Braised cheek in Bolgheri | Pizza with steamed and crispy dough with high hydration 90%, with Cinta Senese cheek, Bolgheri red wine then in sauce, its vegetable compote: “The basis of this pizza was a dish that I cooked which, following the inspirations of gourmet pizza, I wanted to offer again on my sourdough disc. In fact, I initially imagined it as a topping for a pizza, but then I had the idea to offer it as a topping for what could almost be a sandwich”.

The word goes to Nadia from Ancona for its two cocktails, starting with Ros (A) Navy | Gin’s (infused with Tuscan cypress and olive), karkadè infusion, fresh lime juice, Sanpellegrino lemonade, pink pepper and rosemary: “We paired the first glass with a cod pizza for that acid and citrusy note that cleanses the palate.
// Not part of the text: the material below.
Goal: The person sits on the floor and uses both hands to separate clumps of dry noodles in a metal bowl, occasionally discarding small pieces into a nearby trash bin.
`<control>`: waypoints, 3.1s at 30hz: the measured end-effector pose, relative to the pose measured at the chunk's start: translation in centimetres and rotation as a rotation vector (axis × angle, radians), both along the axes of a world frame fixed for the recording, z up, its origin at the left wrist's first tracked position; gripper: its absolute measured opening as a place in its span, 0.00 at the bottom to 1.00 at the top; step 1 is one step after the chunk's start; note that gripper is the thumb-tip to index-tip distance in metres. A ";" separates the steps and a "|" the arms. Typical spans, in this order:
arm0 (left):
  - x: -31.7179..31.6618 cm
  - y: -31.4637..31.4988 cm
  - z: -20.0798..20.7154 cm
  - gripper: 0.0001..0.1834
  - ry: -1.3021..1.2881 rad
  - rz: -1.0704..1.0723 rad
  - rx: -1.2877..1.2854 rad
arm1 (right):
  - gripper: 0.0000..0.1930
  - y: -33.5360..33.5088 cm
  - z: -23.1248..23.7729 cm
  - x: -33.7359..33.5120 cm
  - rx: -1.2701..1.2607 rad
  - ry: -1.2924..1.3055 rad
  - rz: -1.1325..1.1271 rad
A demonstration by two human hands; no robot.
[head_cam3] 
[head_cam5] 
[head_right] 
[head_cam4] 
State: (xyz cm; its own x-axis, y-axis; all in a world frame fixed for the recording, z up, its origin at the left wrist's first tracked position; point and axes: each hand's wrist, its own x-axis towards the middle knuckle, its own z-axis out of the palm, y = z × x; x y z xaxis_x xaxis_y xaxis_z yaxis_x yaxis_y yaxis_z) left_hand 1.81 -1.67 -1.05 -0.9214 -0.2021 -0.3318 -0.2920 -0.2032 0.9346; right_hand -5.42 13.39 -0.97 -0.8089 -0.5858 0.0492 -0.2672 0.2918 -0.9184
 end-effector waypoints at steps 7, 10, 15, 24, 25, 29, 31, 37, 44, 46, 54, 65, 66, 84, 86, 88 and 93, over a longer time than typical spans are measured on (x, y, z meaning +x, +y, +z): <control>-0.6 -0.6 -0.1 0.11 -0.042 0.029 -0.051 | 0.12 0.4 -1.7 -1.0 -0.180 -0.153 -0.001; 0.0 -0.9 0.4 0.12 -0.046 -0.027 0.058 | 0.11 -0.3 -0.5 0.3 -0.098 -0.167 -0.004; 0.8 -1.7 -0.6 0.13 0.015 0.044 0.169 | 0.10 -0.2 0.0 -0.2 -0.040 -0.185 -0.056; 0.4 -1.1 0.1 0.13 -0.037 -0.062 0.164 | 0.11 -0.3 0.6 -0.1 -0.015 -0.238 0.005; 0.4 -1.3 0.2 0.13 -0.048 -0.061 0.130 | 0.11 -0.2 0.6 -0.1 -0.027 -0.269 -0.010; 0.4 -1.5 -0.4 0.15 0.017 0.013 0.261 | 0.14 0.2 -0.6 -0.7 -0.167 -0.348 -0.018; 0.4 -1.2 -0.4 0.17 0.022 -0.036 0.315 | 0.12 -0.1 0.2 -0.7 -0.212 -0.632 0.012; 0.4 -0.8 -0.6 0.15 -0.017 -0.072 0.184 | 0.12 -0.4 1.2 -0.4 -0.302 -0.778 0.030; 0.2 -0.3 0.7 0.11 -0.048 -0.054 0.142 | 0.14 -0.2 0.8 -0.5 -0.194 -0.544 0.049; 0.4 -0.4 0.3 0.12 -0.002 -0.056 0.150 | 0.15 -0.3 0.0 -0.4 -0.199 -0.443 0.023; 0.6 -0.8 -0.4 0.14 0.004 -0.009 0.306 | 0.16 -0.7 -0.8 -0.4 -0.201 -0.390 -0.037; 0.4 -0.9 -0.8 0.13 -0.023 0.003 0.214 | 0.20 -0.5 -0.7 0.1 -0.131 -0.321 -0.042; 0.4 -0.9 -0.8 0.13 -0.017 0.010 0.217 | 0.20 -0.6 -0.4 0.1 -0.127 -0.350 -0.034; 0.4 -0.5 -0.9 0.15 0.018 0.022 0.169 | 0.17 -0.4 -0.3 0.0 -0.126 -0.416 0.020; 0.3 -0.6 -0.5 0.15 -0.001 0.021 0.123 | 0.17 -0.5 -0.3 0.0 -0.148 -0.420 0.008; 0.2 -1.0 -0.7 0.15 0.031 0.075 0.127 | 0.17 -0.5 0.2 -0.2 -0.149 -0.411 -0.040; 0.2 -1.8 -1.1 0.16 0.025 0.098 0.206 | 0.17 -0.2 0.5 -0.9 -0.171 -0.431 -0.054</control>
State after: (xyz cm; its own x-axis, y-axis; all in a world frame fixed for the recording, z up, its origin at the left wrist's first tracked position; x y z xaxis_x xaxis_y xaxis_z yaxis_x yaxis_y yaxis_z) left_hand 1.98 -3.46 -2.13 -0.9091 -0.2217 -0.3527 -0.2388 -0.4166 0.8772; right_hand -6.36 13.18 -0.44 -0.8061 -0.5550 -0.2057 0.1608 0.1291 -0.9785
During The Co’ha ‘hola co the straw’ horta ‘horta | Vermouth del Mugello, matcha, top of Tonica Citrus Sanpellegrino, skin of ginger was born as a game, with this quote from the famous soft drink. Matcha is one of the ingredients that I work with the most in this period, I love it for the way it can give a particular nuance to a classic drink, and also for the way it can balance with its bitter notes mixtures that tend towards sweetness”.